More Madrid est convaincu que le public autorisera de nouvelles accusations. « Il serait très étrange pour la Cour provinciale de ne pas soutenir le juge et d'éviter une enquête sur les crimes assez bien justifiée », a déclaré le député de ce parti Hugo Martínez Abarca aux tribunaux.

Amador est entré par la porte arrière du bâtiment judiciaire de Plaza Castilla à 10 heures, juste au moment où il a été cité. À l'intérieur, seule la présence d'agences de communication a été autorisée par une décision du juge du doyen qui a été adoptée après en mai de l'année dernière, Amador s'est caché aux journalistes fuyant dans les couloirs et se déguisant avec une perruque.

Après environ 40 minutes, il a quitté la porte principale et a marché à un rythme rapide à la recherche d'un taxi, accompagné d'un autre homme qui n'a pas pu être identifié. Bien qu'il ait été suivi par le groupe de journalistes qui attendaient dans la rue, il a frappé le front avec une caméra de télévision. L'entrepreneur a été monté dans la voiture douloureuse, avec sa main dans le temple.

Ayuso: « Il a été attaqué »

Interrogé sur le point de vue d'aujourd'hui, le président de Madrid a insisté sur son faux récit que le processus judiciaire s'est ouvert contre son petit ami pour des motivations politiques. « Une inspection du trésor qui aurait dû se terminer au plus, tout au plus, a atteint l'affaire de l'État », a-t-il déclaré lors d'une conférence de presse lors d'une visite à l'Extrémradure. « Ils doivent lier ou donner le sentiment que nous sommes tous égaux ici », a-t-il déclaré à propos des enquêtes judiciaires qui affectent le gouvernement de Pedro Sánchez. « Et ils prétendent que toute cette montagne, tout ce qui sort, qui est assimilée à une inspection budgétaire qui, sinon mon partenaire, n'aurait pas été quelque chose qui était passé du Trésor. »

La vérité est que l'agence fiscale a été obligée de susciter l'inspection au bureau du procureur parce que deux exigences ont été satisfaites: le déçu était supérieur à 120 000 euros et il y avait une volonté délibérée de commettre une fraude. Au cours de l'année 2022, 184 processus de crimes contre le trésor public ont été lancés.

Bien que les images montrent qu'il s'agissait d'un accident, Ayuso a affirmé qu'aujourd'hui son partenaire a été touché par Posta par le caméraman. «Il a été attaqué par une caméra. Il n'a pas été battu. Non non. Il a agressé une caméra parce qu'un dispositif minimum de sécurité et de respect n'a pas été mis. »
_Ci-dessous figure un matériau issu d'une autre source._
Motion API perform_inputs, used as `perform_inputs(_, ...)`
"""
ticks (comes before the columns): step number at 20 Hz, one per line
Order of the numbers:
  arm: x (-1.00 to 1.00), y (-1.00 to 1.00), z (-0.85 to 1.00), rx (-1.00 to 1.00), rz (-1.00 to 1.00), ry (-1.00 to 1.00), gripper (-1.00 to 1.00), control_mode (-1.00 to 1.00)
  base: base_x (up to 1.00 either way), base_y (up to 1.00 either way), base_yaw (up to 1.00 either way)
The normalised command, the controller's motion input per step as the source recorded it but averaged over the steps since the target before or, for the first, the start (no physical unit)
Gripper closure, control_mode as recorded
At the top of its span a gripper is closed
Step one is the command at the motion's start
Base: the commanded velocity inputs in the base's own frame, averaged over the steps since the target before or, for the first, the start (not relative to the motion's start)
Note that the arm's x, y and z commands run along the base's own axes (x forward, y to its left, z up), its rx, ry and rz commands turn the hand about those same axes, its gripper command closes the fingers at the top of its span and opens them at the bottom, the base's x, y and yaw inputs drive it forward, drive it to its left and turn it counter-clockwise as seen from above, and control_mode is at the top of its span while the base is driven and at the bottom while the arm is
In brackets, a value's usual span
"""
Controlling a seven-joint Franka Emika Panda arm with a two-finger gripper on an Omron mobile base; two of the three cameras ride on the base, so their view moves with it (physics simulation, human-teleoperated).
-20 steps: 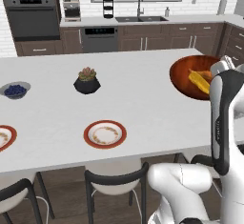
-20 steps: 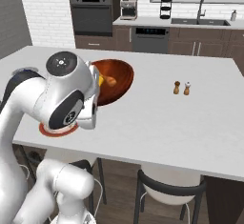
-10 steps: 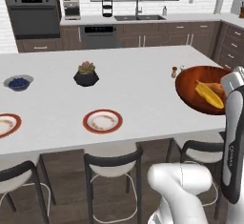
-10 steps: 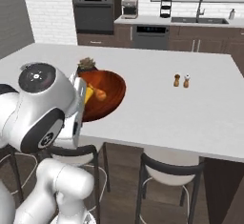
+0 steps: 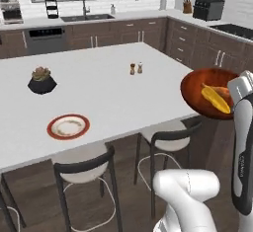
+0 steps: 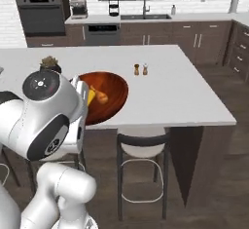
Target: Pick the chicken drumstick and corn from their plates and place them in the bowl. Then put the bowl in the fridge.
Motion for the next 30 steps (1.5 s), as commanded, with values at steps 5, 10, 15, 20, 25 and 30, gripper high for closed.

Et il a tourné cela avec une attaque contre le délégué gouvernemental, Francisco Martín, pour ne pas avoir mis de dispositif de sécurité, bien qu'il n'y ait pas de manifestants à la porte. «Il n'a pas été en mesure de mettre un appareil minimum, sachant qu'il s'agit d'un procès politique et qu'il allait avoir autant de caméras. Et que parmi un citoyen à pied et qu'il doit sortir avec son front car il est sorti après avoir été battu est insudable, insumable. Que se passerait-il si c'était la femme ou le mari d'un ministre? « 

Ils n'ont pas non plus voulu déclarer lundi les quatre autres entrepreneurs accusés de présumée collaboration avec Amador. Trois d'entre eux sont les résidents d'un Sévillien, Arahal, David Herrera Lobato et les frères Agustín et José Miguel Carrillo Saborido. Le quatrième, le Mexican Maximiliano Eduardo Niéderer, a également présenté qu'il ne déclare pas. Sa présence devant les tribunaux a été une surprise car les autorités judiciaires n'ont pas pu le localiser depuis près d'un an.
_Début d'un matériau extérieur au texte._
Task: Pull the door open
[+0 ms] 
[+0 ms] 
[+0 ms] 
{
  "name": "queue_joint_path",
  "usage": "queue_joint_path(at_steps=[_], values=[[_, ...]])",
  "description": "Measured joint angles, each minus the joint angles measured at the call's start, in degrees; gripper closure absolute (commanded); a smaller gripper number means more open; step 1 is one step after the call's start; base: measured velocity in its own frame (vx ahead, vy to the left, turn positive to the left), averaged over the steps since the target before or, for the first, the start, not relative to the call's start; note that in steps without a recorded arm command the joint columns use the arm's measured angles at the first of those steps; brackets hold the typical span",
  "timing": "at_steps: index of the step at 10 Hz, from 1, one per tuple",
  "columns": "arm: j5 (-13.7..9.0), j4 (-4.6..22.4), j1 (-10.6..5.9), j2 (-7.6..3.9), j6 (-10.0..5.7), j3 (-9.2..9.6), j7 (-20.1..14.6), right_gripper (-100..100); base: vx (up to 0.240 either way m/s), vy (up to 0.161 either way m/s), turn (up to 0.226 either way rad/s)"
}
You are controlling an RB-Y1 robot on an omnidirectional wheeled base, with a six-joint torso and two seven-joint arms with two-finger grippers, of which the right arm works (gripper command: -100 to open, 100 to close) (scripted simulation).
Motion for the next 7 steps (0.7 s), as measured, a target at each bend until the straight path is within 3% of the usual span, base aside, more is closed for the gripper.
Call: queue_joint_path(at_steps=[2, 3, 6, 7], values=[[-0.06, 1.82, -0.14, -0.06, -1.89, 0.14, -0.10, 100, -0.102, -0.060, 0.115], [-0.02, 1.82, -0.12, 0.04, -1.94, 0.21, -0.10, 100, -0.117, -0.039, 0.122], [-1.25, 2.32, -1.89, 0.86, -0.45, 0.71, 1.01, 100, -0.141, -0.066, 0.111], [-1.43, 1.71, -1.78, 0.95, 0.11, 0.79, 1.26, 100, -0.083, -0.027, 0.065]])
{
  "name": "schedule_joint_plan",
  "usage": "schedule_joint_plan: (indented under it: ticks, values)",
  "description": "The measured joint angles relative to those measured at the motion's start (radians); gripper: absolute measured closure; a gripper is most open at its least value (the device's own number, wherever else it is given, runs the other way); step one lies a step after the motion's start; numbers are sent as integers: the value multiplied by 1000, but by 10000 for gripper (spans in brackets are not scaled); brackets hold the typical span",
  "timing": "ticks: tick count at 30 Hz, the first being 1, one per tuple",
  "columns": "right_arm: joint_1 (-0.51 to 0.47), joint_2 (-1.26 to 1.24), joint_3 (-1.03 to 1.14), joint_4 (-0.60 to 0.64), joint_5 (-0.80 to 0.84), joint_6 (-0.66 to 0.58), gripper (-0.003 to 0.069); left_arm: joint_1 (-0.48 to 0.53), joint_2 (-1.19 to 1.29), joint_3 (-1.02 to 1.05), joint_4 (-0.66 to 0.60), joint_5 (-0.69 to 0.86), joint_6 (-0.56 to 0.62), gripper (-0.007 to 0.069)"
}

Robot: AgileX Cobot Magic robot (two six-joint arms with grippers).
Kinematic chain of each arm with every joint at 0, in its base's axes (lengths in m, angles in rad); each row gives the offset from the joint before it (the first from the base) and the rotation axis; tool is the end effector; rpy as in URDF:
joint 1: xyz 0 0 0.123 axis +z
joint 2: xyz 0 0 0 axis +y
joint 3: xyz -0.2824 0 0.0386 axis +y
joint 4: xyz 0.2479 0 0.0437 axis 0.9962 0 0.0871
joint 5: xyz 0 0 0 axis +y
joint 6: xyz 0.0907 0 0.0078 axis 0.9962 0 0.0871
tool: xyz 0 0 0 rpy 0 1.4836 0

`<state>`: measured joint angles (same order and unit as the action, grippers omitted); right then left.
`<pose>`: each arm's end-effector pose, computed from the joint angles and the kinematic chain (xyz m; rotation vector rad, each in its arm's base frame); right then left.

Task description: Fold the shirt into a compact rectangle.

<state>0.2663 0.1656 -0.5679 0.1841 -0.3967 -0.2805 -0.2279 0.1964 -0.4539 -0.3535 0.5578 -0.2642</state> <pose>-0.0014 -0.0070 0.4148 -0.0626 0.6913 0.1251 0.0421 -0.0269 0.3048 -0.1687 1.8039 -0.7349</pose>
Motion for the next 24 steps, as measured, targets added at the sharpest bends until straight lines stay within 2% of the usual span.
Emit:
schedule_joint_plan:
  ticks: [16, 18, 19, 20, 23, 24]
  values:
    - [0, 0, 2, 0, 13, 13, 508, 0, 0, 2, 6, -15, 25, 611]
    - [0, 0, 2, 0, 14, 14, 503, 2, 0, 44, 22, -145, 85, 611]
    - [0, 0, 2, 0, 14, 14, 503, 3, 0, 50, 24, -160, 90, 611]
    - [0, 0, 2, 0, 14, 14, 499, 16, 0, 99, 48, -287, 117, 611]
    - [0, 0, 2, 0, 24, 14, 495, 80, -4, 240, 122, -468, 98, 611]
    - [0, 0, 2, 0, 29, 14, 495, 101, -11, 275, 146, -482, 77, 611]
La cause de la fraude budgétaire a été ouverte par Iglesias le 20 mars de l'année dernière, après une enquête du Trésor qui a duré plus d'un an et demi. Selon l'enquête, Amador a fraudé 350 910 euros en présentant des affaires inventées dans les déclarations des sociétés 2020 et 2021 de sa société Maxwell Cremona, dédiée à la consultation pour obtenir des sceaux de qualité.
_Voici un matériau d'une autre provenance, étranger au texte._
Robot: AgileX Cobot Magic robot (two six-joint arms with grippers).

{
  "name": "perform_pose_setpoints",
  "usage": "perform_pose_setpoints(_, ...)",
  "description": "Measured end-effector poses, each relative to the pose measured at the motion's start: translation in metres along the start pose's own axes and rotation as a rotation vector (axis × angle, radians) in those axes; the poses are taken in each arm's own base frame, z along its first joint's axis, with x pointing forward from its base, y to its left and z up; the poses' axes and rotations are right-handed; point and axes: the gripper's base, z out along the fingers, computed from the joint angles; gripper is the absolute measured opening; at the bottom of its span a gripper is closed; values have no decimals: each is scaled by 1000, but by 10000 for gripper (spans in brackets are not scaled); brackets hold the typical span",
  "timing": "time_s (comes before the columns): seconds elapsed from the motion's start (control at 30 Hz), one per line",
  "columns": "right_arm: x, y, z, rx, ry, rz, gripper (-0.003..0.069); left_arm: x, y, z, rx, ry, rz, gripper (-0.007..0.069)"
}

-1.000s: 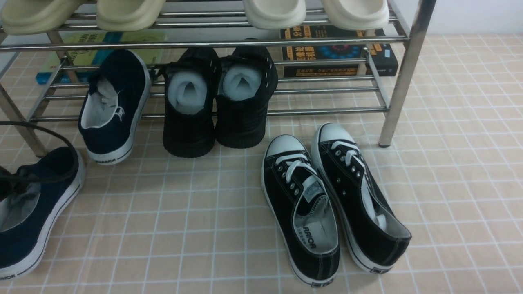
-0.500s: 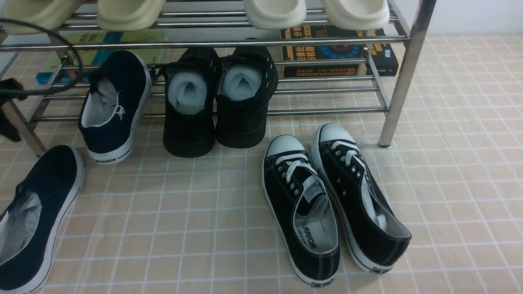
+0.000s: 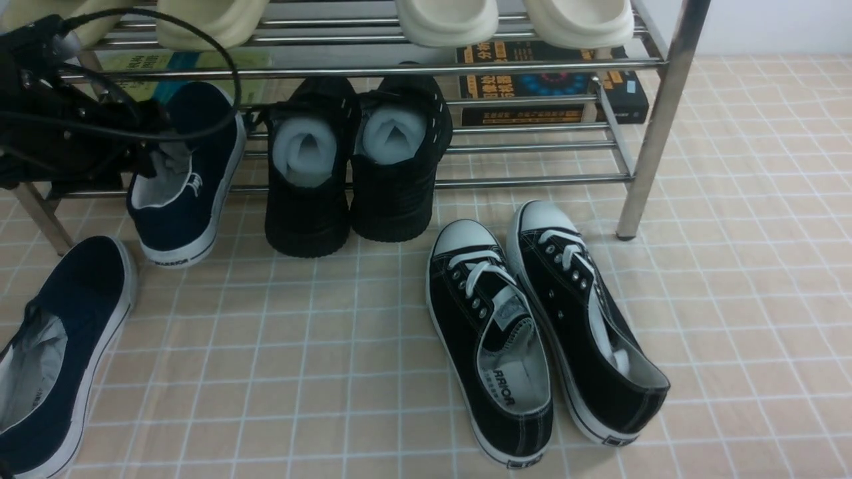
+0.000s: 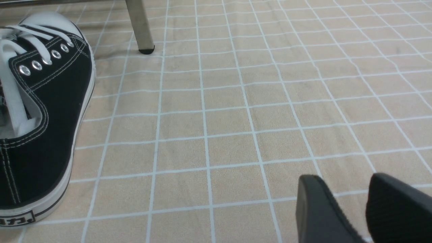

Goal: Take the shoes off the shelf from the light coffee tablecloth by hand.
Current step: 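Grasp the leftmost shoe on the bottom shelf of the shoe rack with the left gripper, then set the held shoe down on the floor in front of the rack with the left gripper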

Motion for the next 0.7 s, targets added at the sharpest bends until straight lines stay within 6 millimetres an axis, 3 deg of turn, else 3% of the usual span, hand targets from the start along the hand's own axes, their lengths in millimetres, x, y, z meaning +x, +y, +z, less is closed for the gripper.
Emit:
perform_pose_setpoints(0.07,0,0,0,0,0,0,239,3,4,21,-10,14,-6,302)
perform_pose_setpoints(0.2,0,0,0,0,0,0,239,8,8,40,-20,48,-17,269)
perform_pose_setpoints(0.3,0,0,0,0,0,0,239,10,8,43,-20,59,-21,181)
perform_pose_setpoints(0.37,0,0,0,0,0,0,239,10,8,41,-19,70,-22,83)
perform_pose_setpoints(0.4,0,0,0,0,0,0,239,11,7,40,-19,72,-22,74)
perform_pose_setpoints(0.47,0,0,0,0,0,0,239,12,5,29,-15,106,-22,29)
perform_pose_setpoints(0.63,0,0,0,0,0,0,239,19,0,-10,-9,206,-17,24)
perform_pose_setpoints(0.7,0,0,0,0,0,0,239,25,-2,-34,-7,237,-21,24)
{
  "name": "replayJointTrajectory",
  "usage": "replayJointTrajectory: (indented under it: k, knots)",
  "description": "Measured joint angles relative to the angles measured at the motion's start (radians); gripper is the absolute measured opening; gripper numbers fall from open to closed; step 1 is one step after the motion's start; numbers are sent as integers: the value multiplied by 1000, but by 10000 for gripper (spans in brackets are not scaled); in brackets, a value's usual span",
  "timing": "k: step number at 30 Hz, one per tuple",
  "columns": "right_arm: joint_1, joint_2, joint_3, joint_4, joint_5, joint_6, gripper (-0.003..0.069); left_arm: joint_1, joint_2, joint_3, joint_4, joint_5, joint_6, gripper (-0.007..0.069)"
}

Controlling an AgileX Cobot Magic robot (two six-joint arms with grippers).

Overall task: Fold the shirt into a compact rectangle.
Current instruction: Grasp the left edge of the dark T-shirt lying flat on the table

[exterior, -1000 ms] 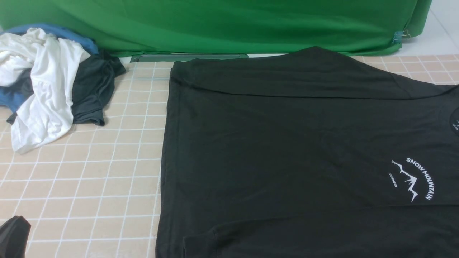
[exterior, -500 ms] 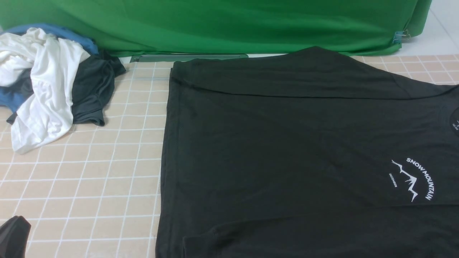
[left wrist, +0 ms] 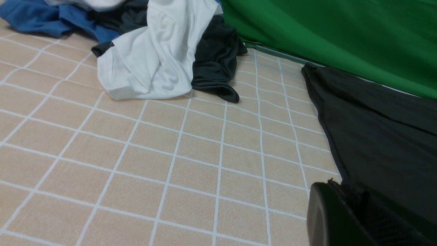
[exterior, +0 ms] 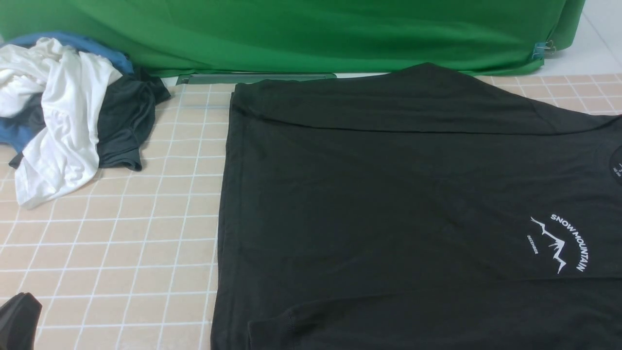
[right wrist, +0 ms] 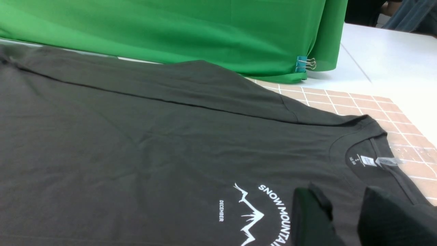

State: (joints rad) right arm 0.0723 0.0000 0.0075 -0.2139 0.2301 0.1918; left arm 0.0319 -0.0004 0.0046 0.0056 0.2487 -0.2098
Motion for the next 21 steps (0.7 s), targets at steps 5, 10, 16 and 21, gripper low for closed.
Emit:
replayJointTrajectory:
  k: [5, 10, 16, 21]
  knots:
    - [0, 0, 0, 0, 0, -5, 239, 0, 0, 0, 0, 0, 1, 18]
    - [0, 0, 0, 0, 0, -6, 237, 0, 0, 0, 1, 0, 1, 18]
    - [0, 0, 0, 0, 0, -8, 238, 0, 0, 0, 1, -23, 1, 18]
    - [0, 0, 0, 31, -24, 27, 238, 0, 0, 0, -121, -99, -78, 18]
Le juge a ouvert une nouvelle pièce en octobre pour enquêter sur Amador pour les crimes de l'administration déloyale et de la corruption en affaires. Il était basé sur les mêmes demandes de renseignements du dossier qu'il a reçues du Trésor et a pris cette décision parce que les accusations populaires de PSOE et plus de Madrid ont été demandées, ce qui considérait que les faits découverts par l'agence fiscale avaient des lacets dans des types plus criminels.